* **YOUR GOAL**
For the data below, restate word for word only the lines from the line containing "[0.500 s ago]" through the line containing "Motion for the", both ends included.

-*-

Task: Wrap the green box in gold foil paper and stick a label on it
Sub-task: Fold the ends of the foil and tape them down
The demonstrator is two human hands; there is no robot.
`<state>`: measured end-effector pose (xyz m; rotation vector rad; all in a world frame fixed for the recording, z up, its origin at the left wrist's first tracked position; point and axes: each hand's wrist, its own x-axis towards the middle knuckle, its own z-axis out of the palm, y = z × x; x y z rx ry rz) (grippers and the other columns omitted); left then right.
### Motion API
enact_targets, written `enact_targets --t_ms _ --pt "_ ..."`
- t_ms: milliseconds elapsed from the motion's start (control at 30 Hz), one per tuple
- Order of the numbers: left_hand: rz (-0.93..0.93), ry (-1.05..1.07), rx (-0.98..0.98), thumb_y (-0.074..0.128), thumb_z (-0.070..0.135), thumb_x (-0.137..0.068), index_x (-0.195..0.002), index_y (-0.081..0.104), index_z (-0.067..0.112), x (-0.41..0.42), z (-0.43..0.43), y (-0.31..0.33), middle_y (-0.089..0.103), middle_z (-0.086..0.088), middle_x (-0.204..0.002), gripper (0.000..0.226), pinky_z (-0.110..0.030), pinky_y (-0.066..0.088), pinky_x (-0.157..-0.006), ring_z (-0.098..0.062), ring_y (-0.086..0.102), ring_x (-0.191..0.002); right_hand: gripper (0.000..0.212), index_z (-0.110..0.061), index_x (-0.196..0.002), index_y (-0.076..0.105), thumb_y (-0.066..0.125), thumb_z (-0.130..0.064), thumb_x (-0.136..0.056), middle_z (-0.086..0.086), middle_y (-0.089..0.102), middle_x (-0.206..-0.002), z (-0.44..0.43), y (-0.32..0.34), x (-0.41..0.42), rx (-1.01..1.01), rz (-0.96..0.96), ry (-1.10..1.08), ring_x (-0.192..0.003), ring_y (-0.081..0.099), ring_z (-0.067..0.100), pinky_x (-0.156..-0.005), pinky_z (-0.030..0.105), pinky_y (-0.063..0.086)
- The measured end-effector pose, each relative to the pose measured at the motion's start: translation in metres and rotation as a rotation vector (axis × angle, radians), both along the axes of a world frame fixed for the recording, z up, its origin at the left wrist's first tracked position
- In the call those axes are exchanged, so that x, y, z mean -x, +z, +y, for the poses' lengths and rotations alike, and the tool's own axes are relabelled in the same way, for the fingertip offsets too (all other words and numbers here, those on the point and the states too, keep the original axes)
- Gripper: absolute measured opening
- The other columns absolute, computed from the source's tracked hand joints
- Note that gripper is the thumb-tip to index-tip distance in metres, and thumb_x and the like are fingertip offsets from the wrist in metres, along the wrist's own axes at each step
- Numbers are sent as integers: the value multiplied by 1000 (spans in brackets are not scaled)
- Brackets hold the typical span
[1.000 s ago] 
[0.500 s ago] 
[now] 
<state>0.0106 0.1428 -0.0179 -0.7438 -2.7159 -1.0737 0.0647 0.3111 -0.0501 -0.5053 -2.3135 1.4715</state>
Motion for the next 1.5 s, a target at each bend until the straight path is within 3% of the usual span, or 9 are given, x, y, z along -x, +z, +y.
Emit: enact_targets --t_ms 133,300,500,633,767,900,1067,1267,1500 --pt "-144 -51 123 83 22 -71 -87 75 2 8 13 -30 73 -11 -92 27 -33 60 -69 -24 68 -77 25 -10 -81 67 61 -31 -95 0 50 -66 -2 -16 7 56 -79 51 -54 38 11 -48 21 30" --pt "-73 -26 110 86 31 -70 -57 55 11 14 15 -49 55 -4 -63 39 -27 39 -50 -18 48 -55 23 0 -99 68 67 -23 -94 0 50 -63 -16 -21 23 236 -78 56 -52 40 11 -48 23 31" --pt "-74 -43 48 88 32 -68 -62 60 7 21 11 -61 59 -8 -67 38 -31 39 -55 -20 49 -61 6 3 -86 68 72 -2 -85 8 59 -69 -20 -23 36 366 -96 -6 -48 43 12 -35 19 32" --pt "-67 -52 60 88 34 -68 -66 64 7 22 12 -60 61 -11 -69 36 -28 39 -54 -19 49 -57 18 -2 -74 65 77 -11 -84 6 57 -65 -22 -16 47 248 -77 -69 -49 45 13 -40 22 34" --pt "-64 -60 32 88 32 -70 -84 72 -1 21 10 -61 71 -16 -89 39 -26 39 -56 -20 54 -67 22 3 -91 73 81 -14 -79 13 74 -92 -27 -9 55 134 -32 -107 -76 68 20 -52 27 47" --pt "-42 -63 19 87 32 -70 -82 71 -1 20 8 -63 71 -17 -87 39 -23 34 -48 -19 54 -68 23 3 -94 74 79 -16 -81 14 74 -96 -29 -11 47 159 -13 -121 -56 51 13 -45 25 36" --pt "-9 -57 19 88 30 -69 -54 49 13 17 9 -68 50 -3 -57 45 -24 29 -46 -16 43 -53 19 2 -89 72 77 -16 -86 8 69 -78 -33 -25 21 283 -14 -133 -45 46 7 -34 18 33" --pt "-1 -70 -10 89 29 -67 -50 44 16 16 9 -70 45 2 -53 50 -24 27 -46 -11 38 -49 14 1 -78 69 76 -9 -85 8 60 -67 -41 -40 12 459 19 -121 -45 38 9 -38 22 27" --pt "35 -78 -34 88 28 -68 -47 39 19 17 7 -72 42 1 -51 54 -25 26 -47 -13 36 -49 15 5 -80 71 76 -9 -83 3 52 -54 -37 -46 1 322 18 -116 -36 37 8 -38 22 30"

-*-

* **TASK RESPONSE**
[0.500 s ago] 
[now] 
<state>0.0106 0.1428 -0.0179 -0.7438 -2.7159 -1.0737 0.0647 0.3111 -0.0501 -0.5053 -2.3135 1.4715</state>
Motion for the next 1.5 s, a target at each bend until the straight path is within 3% of the usual span, or 9 are given, x, y, z along -x, +z, +y.

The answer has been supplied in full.